Gardeners plant and nurture the staggering 7 million bulbs to ensure visitors who flock to The Keukenhof from around the world all get to see a vibrant spectacle whenever they come during the opening season from March 23-May 14.
“Our first visitor has to see the colors and our last visitor has to see the colors,” Duyster said. “We have the early tulips, we have the middle blooming tulips and the last the third, the later blooming tulips. So, every week we have a different picture of Keukenhof.”
Shirley Ludwig from Michigan visited recently with her family.
“We’re all excited to be together for one thing but just coming here is awesome. The flowers just add to the beauty, right?”

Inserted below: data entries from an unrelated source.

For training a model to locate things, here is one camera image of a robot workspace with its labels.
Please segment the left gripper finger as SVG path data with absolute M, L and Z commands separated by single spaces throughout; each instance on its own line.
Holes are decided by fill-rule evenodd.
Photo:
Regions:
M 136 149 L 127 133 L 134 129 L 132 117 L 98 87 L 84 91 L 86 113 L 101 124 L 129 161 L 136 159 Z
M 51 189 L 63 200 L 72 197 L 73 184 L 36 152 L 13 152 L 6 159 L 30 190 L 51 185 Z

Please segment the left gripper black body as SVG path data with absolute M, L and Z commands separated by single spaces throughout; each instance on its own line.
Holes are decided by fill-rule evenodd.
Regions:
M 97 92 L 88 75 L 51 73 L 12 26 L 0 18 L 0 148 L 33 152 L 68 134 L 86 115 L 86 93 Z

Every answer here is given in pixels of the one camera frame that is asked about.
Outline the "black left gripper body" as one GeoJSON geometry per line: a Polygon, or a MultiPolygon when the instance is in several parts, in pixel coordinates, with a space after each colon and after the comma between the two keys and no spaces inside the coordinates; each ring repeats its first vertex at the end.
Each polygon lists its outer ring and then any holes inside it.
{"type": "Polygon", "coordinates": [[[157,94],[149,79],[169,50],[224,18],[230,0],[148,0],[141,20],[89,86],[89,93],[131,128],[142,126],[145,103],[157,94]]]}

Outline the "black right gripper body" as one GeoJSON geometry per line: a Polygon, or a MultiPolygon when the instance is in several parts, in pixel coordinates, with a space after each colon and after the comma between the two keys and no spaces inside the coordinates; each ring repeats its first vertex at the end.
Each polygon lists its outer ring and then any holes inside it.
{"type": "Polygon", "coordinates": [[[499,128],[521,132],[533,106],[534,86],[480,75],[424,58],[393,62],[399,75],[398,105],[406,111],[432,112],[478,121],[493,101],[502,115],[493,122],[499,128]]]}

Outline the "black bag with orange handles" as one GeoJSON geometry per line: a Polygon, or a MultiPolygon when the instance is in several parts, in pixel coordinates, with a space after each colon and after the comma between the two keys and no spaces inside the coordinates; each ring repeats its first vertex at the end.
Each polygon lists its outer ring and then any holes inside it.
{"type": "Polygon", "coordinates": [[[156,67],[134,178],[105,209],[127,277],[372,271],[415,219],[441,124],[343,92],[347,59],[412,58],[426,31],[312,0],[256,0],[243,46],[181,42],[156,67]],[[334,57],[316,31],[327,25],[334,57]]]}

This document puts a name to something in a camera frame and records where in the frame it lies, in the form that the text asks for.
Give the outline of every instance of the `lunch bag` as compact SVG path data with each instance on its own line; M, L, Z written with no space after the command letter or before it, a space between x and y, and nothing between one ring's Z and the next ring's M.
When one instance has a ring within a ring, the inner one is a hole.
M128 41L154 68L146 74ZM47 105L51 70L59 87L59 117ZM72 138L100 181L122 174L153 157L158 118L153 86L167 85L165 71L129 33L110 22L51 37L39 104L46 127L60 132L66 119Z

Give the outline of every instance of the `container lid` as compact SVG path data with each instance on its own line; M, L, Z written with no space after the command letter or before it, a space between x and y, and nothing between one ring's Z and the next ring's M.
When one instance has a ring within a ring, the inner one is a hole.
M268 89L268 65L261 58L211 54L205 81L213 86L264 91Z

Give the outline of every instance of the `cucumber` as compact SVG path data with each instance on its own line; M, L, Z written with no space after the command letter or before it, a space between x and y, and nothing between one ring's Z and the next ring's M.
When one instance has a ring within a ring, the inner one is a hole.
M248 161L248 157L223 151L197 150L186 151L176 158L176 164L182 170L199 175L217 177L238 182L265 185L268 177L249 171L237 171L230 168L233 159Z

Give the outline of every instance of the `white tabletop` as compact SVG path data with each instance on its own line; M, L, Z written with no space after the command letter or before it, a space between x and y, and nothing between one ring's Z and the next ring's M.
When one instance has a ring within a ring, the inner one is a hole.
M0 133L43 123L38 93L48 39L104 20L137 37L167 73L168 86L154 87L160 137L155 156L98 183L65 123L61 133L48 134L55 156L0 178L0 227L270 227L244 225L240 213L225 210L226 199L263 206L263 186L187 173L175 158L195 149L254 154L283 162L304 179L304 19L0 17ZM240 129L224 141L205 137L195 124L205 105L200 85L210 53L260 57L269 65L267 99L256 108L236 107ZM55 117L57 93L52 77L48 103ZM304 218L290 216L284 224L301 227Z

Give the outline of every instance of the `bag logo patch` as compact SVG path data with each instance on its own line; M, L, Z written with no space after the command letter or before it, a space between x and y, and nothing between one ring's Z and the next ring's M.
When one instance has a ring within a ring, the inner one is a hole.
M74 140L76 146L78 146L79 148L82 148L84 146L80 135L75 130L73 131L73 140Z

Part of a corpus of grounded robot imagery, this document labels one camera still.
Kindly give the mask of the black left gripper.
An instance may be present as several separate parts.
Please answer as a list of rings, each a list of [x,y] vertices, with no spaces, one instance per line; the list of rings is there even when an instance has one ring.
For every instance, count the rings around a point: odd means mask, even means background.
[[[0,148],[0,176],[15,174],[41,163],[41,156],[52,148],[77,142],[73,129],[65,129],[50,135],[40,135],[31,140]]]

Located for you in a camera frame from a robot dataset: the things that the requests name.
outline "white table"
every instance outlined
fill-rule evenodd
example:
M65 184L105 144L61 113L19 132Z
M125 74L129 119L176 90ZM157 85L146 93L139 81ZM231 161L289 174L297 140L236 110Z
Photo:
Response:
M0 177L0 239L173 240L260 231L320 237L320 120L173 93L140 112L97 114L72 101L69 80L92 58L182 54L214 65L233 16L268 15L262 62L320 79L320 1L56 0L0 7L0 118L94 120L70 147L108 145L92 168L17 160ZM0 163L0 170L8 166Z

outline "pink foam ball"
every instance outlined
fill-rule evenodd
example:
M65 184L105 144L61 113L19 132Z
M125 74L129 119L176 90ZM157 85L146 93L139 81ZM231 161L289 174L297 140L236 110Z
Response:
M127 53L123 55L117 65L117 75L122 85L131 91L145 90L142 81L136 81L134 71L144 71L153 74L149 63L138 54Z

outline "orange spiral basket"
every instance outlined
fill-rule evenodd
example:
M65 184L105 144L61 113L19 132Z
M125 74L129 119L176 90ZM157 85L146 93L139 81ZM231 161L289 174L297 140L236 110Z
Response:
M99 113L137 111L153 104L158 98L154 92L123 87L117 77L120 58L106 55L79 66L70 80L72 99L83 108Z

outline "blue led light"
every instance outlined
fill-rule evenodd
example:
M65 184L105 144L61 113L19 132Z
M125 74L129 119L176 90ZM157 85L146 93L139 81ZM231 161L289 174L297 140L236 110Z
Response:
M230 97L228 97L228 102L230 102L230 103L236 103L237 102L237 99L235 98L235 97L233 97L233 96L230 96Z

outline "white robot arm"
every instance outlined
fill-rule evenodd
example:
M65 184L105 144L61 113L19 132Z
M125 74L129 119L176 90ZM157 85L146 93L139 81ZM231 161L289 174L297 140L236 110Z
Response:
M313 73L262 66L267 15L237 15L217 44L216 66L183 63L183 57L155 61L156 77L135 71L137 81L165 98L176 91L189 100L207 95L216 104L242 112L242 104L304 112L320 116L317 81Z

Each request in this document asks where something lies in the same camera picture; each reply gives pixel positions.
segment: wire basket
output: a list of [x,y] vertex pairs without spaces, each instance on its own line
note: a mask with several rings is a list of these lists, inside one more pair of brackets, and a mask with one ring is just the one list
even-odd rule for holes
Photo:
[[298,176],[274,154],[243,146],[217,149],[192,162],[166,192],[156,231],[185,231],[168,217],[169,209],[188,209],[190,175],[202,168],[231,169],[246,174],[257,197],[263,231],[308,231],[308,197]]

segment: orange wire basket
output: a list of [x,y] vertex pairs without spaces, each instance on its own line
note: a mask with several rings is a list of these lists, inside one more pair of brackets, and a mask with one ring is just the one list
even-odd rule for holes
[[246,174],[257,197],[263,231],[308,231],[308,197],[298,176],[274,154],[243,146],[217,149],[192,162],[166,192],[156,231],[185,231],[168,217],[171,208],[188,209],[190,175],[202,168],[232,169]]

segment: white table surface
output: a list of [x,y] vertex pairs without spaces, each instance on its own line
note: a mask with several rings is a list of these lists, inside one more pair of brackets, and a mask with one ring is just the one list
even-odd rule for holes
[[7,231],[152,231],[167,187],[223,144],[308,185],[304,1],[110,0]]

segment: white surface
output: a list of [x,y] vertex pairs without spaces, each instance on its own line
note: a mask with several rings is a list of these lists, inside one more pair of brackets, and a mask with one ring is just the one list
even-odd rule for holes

South of the Netherlands, in Belgium, the Hallerbos just outside of Brussels needs as little manicuring as possible — actually it is a wild forest that has a few walkways through it that for two weeks become an ever bigger tourist attraction.
For years, the annual show of an endless carpet of bluebells spreading under the fresh foliage of the beech trees was largely a local treat for the few in the know. Now that the internet can spread beauty at the push of a button, it has gone global and visitors come from as far as China, Argentina and South Africa to see the Hallerbos just after Easter.
“But as the crowds grew bigger, the flowers suffered since they were trampled upon or picked for bouquets,” Halle mayor Marc Snoeck said. Some recent years, when spring was warm and clear, crowds swelled close to 100,000 over the top weeks.
Ever since, parking close by is largely barred and people are shuttled in from Halle town, and venturing among the fragile bluebells is prevented, with miles of rope protecting the fragile flowers.
Even dogs have to be kept on a leash. Deer, though, still roam as they please — once the crowds have left.
Aleksandar Furtula reported from the Keukenhof. Mike Corder contributed from The Hague.